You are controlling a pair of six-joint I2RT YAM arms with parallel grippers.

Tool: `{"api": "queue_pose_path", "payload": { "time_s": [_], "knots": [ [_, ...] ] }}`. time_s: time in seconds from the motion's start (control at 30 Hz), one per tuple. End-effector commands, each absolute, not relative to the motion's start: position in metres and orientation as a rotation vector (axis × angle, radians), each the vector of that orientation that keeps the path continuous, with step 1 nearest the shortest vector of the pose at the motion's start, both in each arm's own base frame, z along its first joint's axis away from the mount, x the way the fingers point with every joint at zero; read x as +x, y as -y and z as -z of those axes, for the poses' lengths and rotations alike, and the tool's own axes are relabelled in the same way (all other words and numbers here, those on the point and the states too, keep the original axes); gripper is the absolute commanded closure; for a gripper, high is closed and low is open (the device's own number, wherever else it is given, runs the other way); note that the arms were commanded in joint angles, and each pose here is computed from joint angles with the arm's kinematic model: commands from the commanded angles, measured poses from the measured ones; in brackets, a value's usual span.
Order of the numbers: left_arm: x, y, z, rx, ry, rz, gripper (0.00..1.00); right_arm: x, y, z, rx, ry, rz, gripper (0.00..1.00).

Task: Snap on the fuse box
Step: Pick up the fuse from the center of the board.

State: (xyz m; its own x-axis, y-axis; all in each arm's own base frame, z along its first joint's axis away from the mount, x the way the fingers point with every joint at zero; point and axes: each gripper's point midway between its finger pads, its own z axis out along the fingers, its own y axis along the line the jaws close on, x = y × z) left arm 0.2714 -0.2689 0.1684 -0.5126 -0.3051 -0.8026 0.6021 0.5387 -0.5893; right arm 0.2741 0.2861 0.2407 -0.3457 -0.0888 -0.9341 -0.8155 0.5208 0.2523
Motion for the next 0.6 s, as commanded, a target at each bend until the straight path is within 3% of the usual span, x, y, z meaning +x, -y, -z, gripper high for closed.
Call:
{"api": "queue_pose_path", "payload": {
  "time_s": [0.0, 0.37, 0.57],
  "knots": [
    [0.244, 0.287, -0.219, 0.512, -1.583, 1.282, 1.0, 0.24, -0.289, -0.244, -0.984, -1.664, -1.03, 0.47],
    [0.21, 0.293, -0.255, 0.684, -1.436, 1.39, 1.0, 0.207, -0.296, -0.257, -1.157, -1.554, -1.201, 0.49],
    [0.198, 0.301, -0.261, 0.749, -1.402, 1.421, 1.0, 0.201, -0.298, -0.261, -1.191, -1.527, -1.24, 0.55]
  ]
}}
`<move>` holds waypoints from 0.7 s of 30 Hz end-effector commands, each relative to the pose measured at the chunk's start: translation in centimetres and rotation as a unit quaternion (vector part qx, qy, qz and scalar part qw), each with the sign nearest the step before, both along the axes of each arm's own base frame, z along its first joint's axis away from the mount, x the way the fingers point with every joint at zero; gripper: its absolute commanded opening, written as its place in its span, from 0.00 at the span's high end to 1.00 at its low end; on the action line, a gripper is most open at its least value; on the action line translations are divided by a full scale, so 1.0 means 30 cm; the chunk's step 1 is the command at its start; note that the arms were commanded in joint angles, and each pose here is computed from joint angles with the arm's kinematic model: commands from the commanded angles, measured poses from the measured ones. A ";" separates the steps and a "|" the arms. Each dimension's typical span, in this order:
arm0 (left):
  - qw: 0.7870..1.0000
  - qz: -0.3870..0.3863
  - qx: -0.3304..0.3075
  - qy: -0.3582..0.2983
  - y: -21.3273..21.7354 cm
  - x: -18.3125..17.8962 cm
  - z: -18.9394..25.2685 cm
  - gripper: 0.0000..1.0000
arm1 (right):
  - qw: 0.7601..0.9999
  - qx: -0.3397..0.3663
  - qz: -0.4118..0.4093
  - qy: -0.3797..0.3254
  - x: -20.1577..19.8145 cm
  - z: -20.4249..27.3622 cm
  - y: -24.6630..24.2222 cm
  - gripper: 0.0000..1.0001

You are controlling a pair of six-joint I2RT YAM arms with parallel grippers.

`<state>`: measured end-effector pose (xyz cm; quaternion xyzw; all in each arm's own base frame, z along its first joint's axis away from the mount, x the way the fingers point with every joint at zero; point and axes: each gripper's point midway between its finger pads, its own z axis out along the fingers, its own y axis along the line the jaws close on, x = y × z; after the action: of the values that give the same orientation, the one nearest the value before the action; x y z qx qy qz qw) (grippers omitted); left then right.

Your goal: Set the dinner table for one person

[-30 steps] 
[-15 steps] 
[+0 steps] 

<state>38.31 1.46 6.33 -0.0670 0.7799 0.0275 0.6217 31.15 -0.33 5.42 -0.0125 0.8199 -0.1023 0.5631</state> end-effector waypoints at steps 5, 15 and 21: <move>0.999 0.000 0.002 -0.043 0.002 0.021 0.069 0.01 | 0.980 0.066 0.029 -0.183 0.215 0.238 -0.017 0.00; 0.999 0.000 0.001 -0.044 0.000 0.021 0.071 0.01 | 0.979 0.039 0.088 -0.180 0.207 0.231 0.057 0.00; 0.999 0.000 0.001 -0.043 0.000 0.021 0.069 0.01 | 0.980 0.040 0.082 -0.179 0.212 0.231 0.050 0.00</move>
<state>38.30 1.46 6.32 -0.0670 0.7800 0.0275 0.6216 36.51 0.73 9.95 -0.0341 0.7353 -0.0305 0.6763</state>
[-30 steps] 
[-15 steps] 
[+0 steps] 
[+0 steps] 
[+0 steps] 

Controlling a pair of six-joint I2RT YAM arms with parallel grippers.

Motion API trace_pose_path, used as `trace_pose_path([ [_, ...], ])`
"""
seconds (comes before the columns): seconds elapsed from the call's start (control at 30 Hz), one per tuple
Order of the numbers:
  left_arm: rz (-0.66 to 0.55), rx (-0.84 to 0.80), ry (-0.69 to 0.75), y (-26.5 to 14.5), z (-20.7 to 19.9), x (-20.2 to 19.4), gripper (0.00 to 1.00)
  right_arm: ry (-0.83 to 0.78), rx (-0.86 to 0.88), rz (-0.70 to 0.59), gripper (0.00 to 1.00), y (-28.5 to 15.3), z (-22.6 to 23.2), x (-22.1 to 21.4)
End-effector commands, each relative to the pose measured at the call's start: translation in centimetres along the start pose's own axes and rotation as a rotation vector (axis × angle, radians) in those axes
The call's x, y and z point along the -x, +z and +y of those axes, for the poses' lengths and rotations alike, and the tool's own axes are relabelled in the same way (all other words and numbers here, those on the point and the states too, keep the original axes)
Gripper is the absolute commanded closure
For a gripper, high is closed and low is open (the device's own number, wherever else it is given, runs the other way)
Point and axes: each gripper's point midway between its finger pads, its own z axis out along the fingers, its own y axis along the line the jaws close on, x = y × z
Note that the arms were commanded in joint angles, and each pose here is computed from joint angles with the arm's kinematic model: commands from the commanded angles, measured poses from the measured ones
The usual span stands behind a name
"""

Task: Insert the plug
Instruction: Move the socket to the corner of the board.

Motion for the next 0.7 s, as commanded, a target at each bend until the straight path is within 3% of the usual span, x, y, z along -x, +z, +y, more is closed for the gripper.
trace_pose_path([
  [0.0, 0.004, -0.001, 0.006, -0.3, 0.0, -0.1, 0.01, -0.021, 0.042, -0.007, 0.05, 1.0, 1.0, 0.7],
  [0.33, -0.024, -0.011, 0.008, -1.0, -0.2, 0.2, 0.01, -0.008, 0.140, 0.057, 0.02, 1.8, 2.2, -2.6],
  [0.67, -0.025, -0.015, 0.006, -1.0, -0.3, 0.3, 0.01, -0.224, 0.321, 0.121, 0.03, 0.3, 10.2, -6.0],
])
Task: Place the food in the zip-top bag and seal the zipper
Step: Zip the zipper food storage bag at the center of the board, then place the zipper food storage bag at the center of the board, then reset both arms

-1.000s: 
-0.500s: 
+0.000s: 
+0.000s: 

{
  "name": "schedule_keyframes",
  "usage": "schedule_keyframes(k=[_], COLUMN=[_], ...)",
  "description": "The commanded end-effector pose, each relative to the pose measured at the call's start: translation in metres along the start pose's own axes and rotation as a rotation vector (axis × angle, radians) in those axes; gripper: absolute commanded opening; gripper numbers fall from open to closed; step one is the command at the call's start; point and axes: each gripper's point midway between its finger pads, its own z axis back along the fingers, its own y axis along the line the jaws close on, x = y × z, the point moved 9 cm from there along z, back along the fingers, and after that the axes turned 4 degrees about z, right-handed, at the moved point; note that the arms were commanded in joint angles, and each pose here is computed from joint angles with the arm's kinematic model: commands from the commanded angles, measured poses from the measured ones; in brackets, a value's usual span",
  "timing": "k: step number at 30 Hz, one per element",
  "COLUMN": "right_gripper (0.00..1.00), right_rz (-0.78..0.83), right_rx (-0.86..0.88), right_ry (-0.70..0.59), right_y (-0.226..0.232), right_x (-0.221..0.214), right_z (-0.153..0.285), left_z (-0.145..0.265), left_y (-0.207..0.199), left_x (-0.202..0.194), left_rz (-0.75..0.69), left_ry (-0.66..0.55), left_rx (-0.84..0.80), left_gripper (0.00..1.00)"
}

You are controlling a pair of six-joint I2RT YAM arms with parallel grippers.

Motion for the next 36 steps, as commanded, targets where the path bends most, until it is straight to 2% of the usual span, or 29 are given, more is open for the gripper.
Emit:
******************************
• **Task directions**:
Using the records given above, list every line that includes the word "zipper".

• **Written answer**:
Task: Place the food in the zip-top bag and seal the zipper
Step: Zip the zipper food storage bag at the center of the board, then place the zipper food storage bag at the center of the board, then reset both arms

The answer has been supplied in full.